Count all lines holding "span" in the data below and say the number, nothing more.

--------

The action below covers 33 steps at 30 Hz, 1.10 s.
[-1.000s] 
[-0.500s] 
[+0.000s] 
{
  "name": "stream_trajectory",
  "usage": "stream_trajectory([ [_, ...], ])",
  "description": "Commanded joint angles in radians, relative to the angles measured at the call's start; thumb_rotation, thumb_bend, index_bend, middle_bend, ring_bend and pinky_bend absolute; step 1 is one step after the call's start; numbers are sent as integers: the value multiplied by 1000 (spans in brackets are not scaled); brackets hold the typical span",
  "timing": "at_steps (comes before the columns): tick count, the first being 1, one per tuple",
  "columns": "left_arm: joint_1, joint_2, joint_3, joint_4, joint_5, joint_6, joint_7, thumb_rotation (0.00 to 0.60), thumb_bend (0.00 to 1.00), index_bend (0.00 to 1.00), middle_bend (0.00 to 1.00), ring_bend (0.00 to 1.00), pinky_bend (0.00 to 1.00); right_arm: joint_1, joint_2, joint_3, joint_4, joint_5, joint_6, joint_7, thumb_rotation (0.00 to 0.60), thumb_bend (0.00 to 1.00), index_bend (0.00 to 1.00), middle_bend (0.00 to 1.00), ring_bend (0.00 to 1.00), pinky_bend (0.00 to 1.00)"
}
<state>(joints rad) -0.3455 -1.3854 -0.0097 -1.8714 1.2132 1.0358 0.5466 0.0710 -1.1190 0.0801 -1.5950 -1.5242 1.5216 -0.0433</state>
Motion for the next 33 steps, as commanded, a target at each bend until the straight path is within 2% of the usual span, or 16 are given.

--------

[Task solution]: 2